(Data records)
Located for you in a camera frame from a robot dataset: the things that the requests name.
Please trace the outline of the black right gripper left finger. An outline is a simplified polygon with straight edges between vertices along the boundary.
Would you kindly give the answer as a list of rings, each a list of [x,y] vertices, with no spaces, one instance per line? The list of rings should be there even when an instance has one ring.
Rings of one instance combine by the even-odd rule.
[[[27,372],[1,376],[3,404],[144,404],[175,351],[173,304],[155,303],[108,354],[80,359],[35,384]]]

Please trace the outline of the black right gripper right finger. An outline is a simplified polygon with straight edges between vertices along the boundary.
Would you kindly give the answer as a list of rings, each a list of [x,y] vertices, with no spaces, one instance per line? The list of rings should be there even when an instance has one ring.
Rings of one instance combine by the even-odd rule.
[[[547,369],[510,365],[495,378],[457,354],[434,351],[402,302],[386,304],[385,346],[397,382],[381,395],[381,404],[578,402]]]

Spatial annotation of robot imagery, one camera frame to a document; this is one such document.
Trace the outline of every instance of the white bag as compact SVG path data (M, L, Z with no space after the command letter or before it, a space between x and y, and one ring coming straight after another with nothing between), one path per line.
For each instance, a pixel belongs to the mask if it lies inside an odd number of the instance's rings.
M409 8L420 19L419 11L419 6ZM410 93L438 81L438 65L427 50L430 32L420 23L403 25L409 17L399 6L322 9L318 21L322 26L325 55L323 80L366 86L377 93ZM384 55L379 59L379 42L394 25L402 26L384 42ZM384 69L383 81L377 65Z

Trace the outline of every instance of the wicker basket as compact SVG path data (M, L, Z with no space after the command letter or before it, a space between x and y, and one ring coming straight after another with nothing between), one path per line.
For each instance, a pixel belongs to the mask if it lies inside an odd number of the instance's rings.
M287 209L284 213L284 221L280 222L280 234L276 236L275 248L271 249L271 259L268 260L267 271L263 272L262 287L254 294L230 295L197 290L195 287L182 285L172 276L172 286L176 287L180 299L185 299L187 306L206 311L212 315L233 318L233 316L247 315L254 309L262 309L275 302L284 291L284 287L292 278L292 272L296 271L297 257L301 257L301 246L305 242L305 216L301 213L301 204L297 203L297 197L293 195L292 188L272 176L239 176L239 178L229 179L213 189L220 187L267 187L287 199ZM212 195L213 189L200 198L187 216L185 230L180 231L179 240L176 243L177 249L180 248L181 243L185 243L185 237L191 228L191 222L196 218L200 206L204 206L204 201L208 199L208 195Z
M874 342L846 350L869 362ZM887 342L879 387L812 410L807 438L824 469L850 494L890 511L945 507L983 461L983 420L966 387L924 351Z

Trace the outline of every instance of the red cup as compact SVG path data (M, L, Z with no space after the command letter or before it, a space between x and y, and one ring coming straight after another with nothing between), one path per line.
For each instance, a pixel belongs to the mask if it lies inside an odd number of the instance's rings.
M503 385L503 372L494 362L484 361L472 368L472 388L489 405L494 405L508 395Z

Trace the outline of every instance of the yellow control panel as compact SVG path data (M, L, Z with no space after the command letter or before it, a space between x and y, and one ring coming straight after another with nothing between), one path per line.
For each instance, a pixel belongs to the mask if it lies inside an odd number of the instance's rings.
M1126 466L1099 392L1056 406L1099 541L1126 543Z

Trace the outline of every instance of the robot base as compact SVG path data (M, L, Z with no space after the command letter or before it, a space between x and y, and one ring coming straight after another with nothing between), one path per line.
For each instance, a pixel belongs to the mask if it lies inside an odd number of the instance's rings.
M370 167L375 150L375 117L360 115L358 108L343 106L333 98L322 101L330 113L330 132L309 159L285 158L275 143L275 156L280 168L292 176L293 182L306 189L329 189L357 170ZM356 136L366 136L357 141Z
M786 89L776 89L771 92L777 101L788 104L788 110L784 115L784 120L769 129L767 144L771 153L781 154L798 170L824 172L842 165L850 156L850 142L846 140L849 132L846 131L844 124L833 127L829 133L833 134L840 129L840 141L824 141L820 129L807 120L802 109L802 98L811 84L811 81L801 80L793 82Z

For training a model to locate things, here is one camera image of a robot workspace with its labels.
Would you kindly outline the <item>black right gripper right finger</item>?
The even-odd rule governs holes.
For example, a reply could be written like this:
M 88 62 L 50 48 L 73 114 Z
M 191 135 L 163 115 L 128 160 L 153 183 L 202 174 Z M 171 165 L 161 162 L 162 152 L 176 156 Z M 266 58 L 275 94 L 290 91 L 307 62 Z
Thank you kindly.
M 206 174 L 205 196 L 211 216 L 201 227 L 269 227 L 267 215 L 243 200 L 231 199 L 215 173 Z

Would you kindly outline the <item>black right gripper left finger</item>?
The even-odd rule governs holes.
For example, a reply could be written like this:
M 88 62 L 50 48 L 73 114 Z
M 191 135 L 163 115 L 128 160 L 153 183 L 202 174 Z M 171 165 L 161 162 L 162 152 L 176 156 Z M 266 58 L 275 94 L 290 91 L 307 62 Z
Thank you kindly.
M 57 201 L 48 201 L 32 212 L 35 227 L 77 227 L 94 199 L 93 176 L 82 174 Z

(Exercise)
When a line in the records above contains the word "item", copy it.

(Solution below)
Would you kindly outline the <item>black right gripper right finger</item>?
Would you kindly outline the <item>black right gripper left finger</item>?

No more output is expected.